[Records contained in a dataset]
··········

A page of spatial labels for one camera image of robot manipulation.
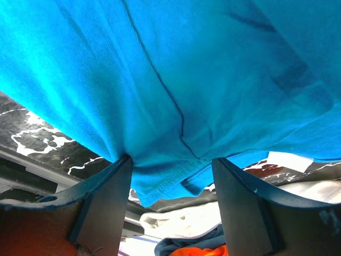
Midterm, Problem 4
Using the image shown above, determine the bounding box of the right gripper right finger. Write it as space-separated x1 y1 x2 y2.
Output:
212 158 340 255

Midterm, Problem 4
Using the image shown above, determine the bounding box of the orange folded t-shirt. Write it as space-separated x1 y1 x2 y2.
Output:
170 245 229 256

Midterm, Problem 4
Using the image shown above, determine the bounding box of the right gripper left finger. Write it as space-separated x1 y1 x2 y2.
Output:
1 156 133 255

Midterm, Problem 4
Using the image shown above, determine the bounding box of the dark blue folded garment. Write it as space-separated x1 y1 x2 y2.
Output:
154 225 225 256

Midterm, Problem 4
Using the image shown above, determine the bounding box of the blue t-shirt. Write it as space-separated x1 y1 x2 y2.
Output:
1 1 340 206

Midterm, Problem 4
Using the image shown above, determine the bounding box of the white folded t-shirt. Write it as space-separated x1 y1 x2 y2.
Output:
140 181 340 239

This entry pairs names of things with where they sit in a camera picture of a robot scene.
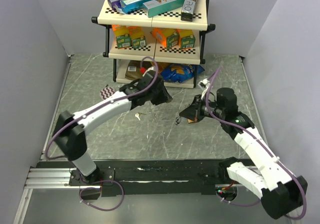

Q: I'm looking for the orange green box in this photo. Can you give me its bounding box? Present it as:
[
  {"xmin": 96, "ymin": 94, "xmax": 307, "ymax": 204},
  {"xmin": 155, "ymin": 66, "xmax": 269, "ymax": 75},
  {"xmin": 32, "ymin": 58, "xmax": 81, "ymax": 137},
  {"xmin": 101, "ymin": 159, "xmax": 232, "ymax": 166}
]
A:
[
  {"xmin": 152, "ymin": 28, "xmax": 179, "ymax": 49},
  {"xmin": 177, "ymin": 29, "xmax": 196, "ymax": 50},
  {"xmin": 128, "ymin": 26, "xmax": 147, "ymax": 49},
  {"xmin": 111, "ymin": 25, "xmax": 132, "ymax": 49}
]

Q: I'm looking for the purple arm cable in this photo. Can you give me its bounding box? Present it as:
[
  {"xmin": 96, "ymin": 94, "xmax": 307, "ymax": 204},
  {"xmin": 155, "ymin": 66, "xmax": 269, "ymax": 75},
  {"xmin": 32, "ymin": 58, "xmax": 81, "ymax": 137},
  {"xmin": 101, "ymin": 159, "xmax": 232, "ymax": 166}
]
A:
[
  {"xmin": 44, "ymin": 56, "xmax": 159, "ymax": 159},
  {"xmin": 201, "ymin": 67, "xmax": 308, "ymax": 220}
]

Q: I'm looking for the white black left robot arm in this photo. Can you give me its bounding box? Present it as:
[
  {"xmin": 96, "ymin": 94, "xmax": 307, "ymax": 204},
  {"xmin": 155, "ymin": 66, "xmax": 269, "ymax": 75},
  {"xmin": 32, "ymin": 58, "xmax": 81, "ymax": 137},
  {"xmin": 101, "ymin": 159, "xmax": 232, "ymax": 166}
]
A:
[{"xmin": 52, "ymin": 71, "xmax": 172, "ymax": 185}]

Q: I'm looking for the teal RIO box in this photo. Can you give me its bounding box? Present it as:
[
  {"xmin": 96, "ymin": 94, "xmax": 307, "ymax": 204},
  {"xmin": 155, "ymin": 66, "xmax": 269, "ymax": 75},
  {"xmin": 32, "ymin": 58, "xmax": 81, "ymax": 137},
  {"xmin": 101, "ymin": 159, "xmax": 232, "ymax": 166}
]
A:
[{"xmin": 142, "ymin": 0, "xmax": 185, "ymax": 18}]

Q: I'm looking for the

··········

> [Exercise details]: Every line above with the string "looking" in it needs to be copied.

> [Answer space]:
Q: I'm looking for the orange green box in this photo. Can you give me its bounding box? Present it as:
Q: I'm looking for the purple arm cable in this photo. Can you give me its bounding box? Present it as:
Q: I'm looking for the white black left robot arm in this photo. Can you give me its bounding box? Present it as:
Q: I'm looking for the teal RIO box in this photo. Can you give me its bounding box? Present it as:
Q: I'm looking for the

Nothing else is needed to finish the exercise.